Welcome to MilkyWay@home

Quads waiting on the Server

Message boards : Number crunching : Quads waiting on the Server
Message board moderation

To post messages, you must log in.

AuthorMessage
voltron
Avatar

Send message
Joined: 30 Mar 08
Posts: 50
Credit: 11,593,755
RAC: 0
Message 3114 - Posted: 12 Apr 2008, 2:21:26 UTC

I just attached a new build to the project. It's a Q6600 running at 3.6 ghz. While I appreciate the project's quota of 20 WU's, this rig rips through the 20 in less time than the scheduler allows to refill my cache. Is there a machine to machine learning curve in progress or can I expect this dead air between the 20 packs? My other option is to throttle back to pace with the server.

What's the skinny?

Voltron
ID: 3114 · Rating: 0 · rate: Rate + / Rate - Report as offensive     Reply Quote
Profile Dave Przybylo
Avatar

Send message
Joined: 5 Feb 08
Posts: 236
Credit: 49,648
RAC: 0
Message 3115 - Posted: 12 Apr 2008, 2:37:37 UTC - in response to Message 3114.  
Last modified: 12 Apr 2008, 2:39:28 UTC

I just attached a new build to the project. It's a Q6600 running at 3.6 ghz. While I appreciate the project's quota of 20 WU's, this rig rips through the 20 in less time than the scheduler allows to refill my cache. Is there a machine to machine learning curve in progress or can I expect this dead air between the 20 packs? My other option is to throttle back to pace with the server.

What's the skinny?

Voltron


Well, we're trying to build a scheduler that allows for wu's per core. This was supposed to be done n the upgrade, however some files did not get upgraded properly as reverted to the old version. We'll keep you updated on when we get it. Shouldn't be too long. Until then, you're free to throttle back and place your resources on other servers where they will be used.
Dave Przybylo
MilkyWay@home Developer
Department of Computer Science
Rensselaer Polytechnic Institute
ID: 3115 · Rating: 0 · rate: Rate + / Rate - Report as offensive     Reply Quote
Profile Jayargh
Avatar

Send message
Joined: 8 Oct 07
Posts: 289
Credit: 3,690,838
RAC: 0
Message 3116 - Posted: 12 Apr 2008, 2:39:12 UTC - in response to Message 3114.  
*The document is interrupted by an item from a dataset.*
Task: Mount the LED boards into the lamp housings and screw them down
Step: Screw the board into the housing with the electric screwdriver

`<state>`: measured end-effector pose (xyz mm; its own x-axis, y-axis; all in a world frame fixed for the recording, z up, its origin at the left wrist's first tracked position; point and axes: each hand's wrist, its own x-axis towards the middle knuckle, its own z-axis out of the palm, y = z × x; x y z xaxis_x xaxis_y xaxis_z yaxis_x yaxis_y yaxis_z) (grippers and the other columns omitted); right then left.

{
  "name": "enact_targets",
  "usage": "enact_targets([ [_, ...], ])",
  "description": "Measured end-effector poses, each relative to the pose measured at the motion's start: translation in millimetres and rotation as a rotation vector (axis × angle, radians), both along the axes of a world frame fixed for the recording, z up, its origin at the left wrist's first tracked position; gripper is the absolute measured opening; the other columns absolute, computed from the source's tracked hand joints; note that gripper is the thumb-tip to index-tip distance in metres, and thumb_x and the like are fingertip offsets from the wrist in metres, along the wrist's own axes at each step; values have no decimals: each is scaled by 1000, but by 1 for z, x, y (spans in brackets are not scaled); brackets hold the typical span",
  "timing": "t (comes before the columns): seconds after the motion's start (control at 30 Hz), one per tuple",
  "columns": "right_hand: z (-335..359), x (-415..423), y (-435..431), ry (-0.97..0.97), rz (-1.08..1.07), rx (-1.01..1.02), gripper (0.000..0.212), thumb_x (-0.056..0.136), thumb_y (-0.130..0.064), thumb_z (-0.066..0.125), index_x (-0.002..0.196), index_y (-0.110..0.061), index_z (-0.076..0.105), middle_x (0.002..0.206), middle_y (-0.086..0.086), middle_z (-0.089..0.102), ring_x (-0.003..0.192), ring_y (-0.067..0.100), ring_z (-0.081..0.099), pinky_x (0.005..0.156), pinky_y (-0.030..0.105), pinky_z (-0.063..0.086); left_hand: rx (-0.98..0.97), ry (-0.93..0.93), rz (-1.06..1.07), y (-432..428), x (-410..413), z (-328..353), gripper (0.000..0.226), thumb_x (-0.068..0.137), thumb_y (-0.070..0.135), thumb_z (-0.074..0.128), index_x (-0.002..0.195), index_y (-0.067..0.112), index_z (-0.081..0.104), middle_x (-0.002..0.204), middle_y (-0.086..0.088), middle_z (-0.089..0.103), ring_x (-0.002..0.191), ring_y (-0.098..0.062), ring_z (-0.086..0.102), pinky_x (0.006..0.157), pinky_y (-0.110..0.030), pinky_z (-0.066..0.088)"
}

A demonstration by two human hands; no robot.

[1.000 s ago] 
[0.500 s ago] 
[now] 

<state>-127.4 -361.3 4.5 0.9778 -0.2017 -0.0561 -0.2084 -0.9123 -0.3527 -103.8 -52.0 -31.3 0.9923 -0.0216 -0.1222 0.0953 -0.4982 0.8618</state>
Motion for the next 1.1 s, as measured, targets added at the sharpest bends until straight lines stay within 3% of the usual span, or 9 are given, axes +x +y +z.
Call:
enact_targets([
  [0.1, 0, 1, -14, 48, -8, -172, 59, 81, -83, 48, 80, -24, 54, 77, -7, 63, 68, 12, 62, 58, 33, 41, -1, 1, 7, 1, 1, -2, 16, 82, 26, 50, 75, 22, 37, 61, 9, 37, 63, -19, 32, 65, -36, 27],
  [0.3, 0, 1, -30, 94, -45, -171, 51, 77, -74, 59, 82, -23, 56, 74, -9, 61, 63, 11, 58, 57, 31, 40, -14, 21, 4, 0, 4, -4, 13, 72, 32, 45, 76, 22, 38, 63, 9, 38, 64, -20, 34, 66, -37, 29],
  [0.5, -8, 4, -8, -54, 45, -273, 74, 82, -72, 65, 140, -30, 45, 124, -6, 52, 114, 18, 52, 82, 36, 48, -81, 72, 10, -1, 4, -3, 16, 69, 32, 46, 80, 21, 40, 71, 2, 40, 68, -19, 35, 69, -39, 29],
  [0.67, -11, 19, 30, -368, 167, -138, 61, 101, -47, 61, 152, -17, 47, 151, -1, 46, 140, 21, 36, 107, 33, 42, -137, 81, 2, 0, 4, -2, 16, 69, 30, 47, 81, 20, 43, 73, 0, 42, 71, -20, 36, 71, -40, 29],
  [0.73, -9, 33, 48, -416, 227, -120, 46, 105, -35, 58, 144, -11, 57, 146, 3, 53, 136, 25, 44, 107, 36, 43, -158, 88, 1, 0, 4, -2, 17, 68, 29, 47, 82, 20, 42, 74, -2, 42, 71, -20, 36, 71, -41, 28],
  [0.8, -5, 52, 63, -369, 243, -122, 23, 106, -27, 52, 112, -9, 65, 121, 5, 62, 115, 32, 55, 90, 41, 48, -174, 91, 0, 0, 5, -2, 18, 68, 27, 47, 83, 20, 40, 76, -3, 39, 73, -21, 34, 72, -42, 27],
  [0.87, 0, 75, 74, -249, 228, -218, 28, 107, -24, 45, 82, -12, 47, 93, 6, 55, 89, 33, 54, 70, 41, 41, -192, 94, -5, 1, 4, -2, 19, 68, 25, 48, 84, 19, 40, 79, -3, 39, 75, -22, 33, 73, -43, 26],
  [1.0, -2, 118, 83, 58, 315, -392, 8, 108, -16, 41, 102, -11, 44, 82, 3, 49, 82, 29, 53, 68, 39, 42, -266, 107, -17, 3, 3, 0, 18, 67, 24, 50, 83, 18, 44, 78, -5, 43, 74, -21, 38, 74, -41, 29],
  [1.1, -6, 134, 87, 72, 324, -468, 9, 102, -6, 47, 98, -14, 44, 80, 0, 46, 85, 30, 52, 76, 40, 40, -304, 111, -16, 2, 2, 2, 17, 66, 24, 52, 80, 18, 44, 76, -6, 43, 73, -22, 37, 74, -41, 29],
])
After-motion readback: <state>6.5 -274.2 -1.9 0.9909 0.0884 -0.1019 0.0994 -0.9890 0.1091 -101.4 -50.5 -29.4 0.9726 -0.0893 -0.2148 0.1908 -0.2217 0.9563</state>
I just attached a new build to the project. It's a Q6600 running at 3.6 ghz. While I appreciate the project's quota of 20 WU's, this rig rips through the 20 in less time than the scheduler allows to refill my cache. Is there a machine to machine learning curve in progress or can I expect this dead air between the 20 packs? My other option is to throttle back to pace with the server.

What's the skinny?

Voltron


Dead air...consider the behaviour of an 8 or 16 core here.....most people actually use a 2nd project so there is no dead air but how efficient you can be in tweaking your Boinc manager determines how little the 2nd project crunches.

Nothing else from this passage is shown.